Paulo’s perfect playlist: Revisiting ‘Band on the Run’

I will never attend a show akin to the one Paul McCartney put on in Kansas City.

The spectacle, the lights and the energy only a former member of the Beatles could extrude delighted the attendants in a way I had not foreseen.

I’ve been to a few concerts in the U.S. and found American audiences tamer and more tranquil in comparison to those in South America.
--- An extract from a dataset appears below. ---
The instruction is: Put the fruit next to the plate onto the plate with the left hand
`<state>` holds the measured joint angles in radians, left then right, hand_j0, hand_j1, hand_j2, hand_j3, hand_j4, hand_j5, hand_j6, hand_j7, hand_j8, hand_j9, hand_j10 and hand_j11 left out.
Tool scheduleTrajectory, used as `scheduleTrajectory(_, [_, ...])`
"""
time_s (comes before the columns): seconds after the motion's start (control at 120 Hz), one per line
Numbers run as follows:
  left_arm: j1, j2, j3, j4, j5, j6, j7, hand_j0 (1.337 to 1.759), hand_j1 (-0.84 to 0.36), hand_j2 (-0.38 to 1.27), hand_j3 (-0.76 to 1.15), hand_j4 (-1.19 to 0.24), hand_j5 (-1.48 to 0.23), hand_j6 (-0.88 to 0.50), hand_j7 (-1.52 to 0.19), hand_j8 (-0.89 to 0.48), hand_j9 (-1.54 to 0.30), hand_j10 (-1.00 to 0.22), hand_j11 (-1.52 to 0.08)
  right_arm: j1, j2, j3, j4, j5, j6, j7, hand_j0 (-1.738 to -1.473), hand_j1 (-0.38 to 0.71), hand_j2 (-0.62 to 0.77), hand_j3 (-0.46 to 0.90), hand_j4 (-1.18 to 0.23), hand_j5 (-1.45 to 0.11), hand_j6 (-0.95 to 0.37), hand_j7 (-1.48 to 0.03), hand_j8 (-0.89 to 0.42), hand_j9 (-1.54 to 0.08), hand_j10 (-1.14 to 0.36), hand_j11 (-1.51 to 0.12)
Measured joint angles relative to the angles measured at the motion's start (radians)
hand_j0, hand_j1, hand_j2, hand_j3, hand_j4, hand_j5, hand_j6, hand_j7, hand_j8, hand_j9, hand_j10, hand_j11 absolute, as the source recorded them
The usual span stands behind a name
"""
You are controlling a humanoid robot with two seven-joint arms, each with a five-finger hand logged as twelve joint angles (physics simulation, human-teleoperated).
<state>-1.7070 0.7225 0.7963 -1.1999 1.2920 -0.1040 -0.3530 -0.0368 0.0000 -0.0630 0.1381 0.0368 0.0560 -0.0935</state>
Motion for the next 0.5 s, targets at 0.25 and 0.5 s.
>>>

Yet, when McCartney showed up on stage, the deafening screams of hundreds of admirers blasted through the Sprint Center and made their way to the other end of town.

A few months have passed, but the memory of that experience lives within me.

 As I sat in my living room Wednesday and found myself reminiscing on that show, I decided to immerse myself in one of the virtuoso musician’s first post-Beatles efforts, namely “Band on the Run.”

I heard the title song — one of McCartney’s favorites to play live — for the first time on a family trip around Florida about 14 years ago.

Though my dad had already shown me a wide variety of genres, albums, artists and stellar hits from his own childhood, it wasn’t every day that I asked him to turn up the volume so I could listen to a particular song with intense care.

As soon as I heard the first few riffs from “Band of the Run,” I knew I’d found a particular melody I’d looked for throughout my short life, without ever knowing what I searched for.

“Jet,” the second track in the now-legendary album, ranks high amongst my top 10 songs to get up to.

Cheerful and fast-paced, McCartney failed to play it at his concert in KC, along with “Mrs. Vanderbilt,” another essential part of “Band on the Run.”

I’ve heard hundreds of albums, but none of them have featured a track list that consisted entirely of absolute classics.

From the title song to “Nineteen Hundred and Eighty Five,” this masterpiece is not something you intermittently hear as you read or do homework — it’s something you should actively listen to.